Microsoft already implemented WS-Security, WS-Addressing and MTOM in the Microsoft WSE framework, but it is planning to implement all of them in WCF (Windows Communication Foundation). WCF is a messaging framework to build distributed application that will be available in a couple of months.


Below, a summary about the advantages of using web services.



  • It is highly interoperable. Almost all the application vendors support basic web services and the WS-* specifications as well.
  • It works in a transport-neutral manner, any transport can be used.
  • It is based on XML and other open standards. The application does not need to provide a custom mechanism to parse or transport the messages.
  • They can provide message authentication, integrity and confidentiality.


  • Pablo, is there a way to force all web service calls to be executed in the WSE Pipeline?


  • Hi Nicolas,
    Yes, you should remove the HttpGet and HttpPost protocols from the web service. In that way, the web services call should be executed in the WSE Pipeline.

  • Hi Pablo,

    I removed both protocols from the web service:

    I browsed the web service using my IE and invoked a web method but it wasn't executed in the WSE Pipeline.

    Am I missing something?



  • Nicolas, it should work in that way. I am not sure if we are missing something. Take a look to this article in the MSDN,


  • Pablo, I wasn't missing anything :S, the web method was being executed in the WSE pipeline all the time. The problem is that I invoked the web method from the VS IDE ("View in Browser"). When I invoked the web method from another application the web methods are executed in the WSE pipeline.

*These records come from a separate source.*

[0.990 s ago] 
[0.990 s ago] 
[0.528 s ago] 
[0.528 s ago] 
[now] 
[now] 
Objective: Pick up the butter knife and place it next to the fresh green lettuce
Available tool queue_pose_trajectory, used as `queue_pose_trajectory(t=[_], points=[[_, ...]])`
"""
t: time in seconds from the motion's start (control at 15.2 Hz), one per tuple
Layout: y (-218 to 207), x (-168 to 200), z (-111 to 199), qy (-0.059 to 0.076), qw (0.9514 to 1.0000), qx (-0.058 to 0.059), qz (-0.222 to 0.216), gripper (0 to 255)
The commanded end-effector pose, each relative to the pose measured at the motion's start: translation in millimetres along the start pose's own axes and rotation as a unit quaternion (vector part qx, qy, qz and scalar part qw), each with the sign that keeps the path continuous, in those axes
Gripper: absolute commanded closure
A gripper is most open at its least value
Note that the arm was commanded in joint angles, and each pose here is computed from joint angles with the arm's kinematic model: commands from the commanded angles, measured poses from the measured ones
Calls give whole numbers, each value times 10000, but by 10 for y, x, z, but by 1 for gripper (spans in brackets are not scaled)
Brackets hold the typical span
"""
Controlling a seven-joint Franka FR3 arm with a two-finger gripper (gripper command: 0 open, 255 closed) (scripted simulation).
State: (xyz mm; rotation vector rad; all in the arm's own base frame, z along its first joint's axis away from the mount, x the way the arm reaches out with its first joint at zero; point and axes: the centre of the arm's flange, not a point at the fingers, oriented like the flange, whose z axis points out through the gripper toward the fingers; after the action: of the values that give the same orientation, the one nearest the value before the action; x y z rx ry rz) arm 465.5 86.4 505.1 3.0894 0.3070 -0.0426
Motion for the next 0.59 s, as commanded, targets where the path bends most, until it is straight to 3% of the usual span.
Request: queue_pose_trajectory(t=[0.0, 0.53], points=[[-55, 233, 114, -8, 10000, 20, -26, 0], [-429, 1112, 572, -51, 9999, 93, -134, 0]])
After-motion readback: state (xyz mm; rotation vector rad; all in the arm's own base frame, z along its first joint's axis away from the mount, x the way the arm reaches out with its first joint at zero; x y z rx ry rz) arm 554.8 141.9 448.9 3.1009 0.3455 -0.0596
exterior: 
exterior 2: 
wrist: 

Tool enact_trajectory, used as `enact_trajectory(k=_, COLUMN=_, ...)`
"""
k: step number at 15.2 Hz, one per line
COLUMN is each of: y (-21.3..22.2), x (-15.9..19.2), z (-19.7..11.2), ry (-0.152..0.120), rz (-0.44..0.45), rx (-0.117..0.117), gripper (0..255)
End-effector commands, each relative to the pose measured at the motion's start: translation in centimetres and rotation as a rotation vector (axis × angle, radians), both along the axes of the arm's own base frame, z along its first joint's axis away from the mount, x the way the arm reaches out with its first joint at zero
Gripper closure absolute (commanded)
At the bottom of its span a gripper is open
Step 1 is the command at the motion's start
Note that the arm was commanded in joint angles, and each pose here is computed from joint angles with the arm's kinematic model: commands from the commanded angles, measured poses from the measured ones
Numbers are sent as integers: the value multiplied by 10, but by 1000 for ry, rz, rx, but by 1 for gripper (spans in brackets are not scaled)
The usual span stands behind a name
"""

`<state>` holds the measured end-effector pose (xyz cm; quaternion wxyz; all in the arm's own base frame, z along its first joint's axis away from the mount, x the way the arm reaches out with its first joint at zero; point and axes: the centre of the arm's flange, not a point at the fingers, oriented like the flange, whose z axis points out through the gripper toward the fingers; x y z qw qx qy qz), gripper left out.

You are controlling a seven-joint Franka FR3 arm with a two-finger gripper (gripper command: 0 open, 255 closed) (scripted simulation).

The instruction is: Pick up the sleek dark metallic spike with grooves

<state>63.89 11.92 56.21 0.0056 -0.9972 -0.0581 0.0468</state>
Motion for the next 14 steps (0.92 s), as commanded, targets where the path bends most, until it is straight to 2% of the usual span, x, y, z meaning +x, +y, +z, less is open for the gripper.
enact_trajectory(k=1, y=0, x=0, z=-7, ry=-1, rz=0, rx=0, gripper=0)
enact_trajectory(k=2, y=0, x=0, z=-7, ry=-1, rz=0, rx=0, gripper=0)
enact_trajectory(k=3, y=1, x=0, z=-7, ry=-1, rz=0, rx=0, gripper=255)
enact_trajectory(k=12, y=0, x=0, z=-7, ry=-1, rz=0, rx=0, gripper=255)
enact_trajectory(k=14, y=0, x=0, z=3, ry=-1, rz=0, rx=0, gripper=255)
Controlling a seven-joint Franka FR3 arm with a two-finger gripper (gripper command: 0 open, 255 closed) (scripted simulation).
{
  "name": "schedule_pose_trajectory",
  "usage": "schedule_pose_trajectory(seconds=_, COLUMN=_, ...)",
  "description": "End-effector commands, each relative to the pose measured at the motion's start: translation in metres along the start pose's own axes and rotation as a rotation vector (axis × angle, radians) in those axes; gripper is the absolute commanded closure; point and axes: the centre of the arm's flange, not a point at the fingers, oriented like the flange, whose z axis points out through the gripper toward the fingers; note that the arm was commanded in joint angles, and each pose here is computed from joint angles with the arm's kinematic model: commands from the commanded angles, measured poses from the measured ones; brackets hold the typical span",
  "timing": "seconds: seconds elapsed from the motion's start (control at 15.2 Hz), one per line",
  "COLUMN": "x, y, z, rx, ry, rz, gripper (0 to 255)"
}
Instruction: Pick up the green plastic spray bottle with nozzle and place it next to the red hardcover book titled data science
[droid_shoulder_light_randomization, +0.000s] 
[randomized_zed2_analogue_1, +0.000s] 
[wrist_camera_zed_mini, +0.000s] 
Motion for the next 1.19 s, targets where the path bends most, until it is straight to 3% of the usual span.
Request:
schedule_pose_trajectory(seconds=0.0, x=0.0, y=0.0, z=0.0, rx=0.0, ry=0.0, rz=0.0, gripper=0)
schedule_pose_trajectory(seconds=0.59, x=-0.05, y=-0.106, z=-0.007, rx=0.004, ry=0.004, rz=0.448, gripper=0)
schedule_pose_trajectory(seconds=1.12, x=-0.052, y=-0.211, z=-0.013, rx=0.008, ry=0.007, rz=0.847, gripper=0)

Please correct me if I'm wrong, is it correct to say that when you invoke the web method from the VS IDE or typing the url on the internet browser, the web method is not being executed in the WSE pipeline?? Am I correct?

    Thanks a lot,


  • Nicolas, It's correct only when the protocols HttpPost and HttpGet are enabled. Otherwise, you shouldn't be able to execute the web service from a internet browser or "View in Browser" at all (In this case, you should only be able to execute it using the generated proxy for the web service).


  • If we have to encrypt password that is being sent as "SetCrednetials" on Proxy from client to server, do we need to implement custom SecurityTokenManager and override LoadToeknFromKeyInfo or do we need to imeplement custom SecurityFilters? And we need to use public/private key for encryption n decryption.

  • it depends. If the token contains itself all the security metadata (Security Token References) need it to decrypt the password, then, the token manager is right place to do it. However, the security filters run before the token manager, so if you need the token password in the security filters, you will have to decrypt it there. In addition, if the security metadata goes with the message (including the encryptedData element where the encrypted password is located), you will have to decrypt the password in a security filter since the token manager token should not have access to the message.